There is an ingrained mentality sometimes among Pacific people around being a half of something or a quarter of something else. It can be harmful. Especially when we see or hear people trying to quantify themselves in order to prove that they are Pacific. Statements like “Oh they are only a quarter Sāmoan” said in a way that is diminishing their personhood. Or statements like “She doesn’t look Fijian she must be half caste” again diminishing one’s personhood. Half caste / Afakasi are problematic terms in and of themselves and have roots that connect with the colonial term ‘Blood Quantum’. Statements such as “Oh I’m a quarter Cook Island” … which part of you is the quarter? Is it one leg and half an arm? What we should be doing is questioning ourselves and asking why are we dividing our whole self into pieces, whose narrative does this fit.

Why do we use these terms to define ourselves? When we do this we are letting western standards and frameworks define who we are. When we already know who we are. We know that ‘Race’ is a social construct; it's a way to group humans based on similar characteristics, originally ‘Race’ was determined by languages spoken but then evolved into what we know it is today. Our ancestors didn’t know ‘Race’ they knew their distant family lived on islands that were across the ocean. They knew that their distant shared ancestors from the past settled the islands on the west and then travelled and settled the centre and then travelled some more and settled where we are today. Pacific peoples are unique and have many things which make them different but it is so important to remember that ‘Race’ was not one of these things. It is an introduced concept! 

So why then do we continue to try and quantify ourselves against a construct people made up, to make sense of us, to themselves. It is a long debated, deep, intersting topic and one that we hope to encourage more discussion around. We hope that by starting this talanoa we enable people to think a little bit differently about how they think about themselves and others.
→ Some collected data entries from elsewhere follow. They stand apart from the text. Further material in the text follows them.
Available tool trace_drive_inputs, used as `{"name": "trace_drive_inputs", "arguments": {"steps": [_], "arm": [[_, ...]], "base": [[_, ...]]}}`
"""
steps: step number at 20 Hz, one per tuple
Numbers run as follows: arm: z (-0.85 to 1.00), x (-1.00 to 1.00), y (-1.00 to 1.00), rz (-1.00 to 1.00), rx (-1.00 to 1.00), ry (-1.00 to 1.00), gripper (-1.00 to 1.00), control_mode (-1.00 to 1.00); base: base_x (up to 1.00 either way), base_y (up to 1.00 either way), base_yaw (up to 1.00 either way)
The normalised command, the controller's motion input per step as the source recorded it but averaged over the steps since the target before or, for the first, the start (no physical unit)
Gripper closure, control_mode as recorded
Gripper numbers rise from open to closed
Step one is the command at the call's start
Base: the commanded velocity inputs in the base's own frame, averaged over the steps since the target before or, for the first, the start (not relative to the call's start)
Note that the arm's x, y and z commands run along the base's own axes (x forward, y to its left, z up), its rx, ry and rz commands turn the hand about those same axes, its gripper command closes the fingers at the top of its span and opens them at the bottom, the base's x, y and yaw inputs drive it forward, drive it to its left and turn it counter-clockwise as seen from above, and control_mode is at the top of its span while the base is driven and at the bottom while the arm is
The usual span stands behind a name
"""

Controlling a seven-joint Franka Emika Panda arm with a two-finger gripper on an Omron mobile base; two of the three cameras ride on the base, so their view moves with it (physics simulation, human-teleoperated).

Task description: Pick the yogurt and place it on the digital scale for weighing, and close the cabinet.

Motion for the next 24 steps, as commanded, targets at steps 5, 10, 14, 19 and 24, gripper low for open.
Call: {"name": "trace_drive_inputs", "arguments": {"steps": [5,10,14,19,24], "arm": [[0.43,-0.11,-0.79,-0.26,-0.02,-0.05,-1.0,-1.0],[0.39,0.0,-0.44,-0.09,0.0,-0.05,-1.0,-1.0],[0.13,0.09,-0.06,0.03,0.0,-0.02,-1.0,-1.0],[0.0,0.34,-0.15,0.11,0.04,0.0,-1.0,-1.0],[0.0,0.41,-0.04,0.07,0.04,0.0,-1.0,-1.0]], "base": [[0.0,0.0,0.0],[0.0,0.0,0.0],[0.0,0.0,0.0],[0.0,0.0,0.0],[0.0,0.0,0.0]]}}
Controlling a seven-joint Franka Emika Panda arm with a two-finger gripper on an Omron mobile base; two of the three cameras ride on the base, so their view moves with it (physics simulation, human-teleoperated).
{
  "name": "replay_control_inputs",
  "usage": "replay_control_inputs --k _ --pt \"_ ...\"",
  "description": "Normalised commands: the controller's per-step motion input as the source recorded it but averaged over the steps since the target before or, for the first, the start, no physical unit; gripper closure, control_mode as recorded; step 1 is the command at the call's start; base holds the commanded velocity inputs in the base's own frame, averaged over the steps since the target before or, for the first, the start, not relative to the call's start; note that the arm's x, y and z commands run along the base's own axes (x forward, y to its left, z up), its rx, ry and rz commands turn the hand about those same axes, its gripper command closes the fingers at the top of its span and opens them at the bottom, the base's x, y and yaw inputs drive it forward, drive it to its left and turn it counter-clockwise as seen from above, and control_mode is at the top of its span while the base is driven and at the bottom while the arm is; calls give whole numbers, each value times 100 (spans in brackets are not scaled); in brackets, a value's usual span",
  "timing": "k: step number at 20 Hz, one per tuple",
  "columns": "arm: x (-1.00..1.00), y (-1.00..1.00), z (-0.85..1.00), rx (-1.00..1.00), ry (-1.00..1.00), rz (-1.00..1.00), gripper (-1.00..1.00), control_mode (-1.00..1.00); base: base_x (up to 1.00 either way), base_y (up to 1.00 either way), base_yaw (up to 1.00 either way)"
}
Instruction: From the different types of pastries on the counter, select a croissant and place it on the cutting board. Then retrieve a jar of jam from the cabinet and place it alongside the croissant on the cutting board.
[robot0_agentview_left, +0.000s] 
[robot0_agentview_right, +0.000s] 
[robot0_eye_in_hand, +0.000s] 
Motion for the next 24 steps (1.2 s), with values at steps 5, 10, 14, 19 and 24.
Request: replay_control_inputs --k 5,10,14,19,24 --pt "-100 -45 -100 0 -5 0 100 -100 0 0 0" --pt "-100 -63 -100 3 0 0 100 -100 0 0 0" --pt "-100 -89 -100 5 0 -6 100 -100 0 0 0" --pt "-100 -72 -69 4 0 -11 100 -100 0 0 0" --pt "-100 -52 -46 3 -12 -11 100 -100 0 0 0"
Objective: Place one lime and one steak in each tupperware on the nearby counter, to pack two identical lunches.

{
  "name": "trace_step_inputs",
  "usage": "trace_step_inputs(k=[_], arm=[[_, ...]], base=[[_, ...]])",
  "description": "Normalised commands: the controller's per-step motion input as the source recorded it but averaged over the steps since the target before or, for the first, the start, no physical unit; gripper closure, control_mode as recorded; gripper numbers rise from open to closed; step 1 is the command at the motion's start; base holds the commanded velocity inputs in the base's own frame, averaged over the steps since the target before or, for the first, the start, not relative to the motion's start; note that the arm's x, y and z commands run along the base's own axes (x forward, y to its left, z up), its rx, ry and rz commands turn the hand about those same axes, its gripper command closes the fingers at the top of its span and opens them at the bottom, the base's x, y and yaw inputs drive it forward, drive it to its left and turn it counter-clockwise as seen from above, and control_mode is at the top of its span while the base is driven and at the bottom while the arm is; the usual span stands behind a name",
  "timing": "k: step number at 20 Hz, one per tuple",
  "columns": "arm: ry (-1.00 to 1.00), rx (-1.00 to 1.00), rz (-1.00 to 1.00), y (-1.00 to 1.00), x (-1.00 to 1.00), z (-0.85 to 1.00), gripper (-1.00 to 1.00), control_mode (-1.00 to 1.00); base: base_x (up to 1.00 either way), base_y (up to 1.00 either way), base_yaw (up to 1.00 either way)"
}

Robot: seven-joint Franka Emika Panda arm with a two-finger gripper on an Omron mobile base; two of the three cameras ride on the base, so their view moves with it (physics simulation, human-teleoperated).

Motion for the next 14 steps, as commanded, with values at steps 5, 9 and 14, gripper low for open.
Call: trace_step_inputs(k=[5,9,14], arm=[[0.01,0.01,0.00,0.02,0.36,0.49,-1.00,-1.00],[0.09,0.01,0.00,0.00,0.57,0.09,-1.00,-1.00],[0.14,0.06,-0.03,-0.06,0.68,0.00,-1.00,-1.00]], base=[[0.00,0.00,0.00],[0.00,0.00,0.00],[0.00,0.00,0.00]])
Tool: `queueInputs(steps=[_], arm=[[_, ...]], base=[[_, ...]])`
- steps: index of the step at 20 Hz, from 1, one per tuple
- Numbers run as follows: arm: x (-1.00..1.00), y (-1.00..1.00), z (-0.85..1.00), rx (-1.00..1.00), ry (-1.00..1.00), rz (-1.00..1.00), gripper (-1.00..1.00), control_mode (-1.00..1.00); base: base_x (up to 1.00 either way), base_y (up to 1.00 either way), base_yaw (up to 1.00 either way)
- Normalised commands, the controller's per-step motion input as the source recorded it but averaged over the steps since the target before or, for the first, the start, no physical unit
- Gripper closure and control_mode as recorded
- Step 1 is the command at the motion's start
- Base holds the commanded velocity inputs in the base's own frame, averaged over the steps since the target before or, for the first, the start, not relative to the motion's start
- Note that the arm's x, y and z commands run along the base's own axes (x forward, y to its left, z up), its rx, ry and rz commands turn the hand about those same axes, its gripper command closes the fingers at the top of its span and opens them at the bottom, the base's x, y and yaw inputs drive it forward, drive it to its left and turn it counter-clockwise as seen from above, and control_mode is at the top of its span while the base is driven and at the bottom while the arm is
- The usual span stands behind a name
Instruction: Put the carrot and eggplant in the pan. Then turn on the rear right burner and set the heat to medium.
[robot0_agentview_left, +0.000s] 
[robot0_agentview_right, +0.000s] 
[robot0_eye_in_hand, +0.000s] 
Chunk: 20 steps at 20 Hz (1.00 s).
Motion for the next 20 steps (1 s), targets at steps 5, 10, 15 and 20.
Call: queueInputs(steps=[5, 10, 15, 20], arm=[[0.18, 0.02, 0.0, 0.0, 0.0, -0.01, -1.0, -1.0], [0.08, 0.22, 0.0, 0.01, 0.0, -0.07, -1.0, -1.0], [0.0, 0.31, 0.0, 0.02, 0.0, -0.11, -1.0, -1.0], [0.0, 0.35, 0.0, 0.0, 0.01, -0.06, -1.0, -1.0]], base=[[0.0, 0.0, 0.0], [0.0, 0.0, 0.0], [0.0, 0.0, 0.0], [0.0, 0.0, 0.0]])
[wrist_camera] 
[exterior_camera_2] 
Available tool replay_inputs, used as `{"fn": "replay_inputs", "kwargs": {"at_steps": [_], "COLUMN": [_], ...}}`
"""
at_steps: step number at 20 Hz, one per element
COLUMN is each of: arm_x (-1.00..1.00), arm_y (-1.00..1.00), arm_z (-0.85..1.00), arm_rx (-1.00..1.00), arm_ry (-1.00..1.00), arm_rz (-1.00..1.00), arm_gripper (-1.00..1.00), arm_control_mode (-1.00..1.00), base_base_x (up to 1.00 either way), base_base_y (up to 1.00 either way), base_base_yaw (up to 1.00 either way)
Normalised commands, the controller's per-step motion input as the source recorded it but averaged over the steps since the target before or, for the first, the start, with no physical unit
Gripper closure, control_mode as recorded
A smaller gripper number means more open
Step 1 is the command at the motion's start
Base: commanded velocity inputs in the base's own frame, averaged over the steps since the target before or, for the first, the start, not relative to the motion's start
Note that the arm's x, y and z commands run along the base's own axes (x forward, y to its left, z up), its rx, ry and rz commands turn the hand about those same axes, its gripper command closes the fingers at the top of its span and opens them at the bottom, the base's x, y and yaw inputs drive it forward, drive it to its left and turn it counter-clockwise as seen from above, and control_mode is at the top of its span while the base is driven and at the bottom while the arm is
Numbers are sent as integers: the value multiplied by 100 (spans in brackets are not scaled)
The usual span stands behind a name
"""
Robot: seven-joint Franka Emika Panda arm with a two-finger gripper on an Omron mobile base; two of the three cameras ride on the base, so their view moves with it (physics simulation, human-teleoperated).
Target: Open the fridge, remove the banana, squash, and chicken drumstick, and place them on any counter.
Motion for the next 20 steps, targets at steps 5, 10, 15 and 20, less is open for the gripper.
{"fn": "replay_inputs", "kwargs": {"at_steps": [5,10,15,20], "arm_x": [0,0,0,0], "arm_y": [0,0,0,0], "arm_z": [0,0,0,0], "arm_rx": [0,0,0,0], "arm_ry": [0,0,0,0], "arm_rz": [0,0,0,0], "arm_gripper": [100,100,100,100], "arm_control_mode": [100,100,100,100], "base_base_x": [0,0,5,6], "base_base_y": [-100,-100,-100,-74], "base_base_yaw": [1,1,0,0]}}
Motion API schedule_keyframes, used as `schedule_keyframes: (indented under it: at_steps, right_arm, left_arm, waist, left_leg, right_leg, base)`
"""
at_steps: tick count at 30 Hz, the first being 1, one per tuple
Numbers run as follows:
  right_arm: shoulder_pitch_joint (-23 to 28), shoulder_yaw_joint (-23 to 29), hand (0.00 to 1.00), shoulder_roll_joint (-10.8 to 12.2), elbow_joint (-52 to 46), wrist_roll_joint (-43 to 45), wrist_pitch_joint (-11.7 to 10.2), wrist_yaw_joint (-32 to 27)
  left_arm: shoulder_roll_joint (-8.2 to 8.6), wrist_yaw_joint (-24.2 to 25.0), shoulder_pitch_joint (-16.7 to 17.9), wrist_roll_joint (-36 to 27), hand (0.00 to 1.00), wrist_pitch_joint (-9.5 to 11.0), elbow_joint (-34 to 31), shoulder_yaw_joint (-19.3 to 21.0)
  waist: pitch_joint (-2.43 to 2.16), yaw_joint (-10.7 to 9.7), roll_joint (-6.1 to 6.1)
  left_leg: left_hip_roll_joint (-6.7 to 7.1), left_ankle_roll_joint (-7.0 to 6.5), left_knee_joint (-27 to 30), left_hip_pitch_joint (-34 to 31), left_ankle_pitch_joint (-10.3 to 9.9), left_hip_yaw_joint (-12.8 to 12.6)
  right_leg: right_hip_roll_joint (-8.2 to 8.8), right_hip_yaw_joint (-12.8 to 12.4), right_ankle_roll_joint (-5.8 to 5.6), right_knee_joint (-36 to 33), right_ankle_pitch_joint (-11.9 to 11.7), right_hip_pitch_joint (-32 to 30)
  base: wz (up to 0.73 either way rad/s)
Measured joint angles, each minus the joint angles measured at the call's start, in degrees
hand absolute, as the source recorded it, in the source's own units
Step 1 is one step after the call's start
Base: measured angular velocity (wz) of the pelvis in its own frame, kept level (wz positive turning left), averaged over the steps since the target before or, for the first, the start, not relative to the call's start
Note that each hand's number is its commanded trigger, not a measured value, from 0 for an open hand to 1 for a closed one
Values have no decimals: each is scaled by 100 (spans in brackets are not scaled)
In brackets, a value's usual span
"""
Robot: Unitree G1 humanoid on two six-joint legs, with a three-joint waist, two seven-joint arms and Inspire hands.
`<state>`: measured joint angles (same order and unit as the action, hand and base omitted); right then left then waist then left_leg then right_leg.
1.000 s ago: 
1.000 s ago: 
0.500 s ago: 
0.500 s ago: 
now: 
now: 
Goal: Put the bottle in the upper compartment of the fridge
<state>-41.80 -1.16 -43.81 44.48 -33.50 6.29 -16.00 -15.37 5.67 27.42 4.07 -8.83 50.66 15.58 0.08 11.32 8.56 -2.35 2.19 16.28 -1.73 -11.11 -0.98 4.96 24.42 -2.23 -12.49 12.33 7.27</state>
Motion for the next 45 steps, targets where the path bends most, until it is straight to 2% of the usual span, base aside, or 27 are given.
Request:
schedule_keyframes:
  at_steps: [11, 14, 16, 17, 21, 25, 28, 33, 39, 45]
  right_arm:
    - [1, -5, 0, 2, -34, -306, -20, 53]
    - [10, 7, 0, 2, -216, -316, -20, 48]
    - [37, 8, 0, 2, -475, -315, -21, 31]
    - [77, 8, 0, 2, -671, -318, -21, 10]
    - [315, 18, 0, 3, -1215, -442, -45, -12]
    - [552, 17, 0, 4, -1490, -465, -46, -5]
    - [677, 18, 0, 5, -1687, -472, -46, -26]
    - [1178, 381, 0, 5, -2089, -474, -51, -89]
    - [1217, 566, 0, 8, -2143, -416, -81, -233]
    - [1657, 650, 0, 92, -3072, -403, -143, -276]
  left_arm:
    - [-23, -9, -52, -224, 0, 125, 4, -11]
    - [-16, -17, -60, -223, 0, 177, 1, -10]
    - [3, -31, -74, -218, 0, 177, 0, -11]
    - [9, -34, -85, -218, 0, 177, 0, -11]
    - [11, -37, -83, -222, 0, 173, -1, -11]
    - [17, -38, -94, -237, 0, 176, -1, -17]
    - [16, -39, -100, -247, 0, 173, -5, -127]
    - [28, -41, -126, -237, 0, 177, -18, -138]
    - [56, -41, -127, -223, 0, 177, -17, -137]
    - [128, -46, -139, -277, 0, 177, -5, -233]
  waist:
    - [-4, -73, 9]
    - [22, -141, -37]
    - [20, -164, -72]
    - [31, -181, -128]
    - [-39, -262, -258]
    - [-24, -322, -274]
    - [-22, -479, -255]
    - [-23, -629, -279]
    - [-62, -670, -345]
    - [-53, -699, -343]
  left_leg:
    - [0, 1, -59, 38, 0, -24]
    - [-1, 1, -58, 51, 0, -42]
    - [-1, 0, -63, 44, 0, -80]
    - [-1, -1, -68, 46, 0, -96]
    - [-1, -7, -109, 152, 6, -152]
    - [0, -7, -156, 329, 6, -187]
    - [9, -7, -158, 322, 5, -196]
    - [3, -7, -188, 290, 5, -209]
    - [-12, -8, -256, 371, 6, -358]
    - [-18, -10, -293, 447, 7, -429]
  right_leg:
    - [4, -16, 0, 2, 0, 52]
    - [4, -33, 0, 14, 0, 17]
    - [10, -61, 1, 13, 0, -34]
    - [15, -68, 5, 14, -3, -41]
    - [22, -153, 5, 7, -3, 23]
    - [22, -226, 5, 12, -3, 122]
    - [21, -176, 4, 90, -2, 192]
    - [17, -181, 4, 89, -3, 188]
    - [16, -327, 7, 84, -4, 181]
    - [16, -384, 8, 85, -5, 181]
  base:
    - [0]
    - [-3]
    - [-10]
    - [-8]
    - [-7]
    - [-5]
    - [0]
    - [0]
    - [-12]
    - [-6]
Most importantly we hope it makes people think differently about how we talk about ourselves.


Shared with Love and Radical Hope.

Tabu Tok

*We would like to acknowledge the privilege in which we stand as Indigenous Pacific people and note that we stand in solidarity with Indigenous/Native American and all First Nations people who everyday battle against colonisation and the dispossesion of their lands. #LandBack !!! Blood Quantum is still used today by some Nations in America and we acknowledge and respect their self determining practices. Vinaka vakalevu.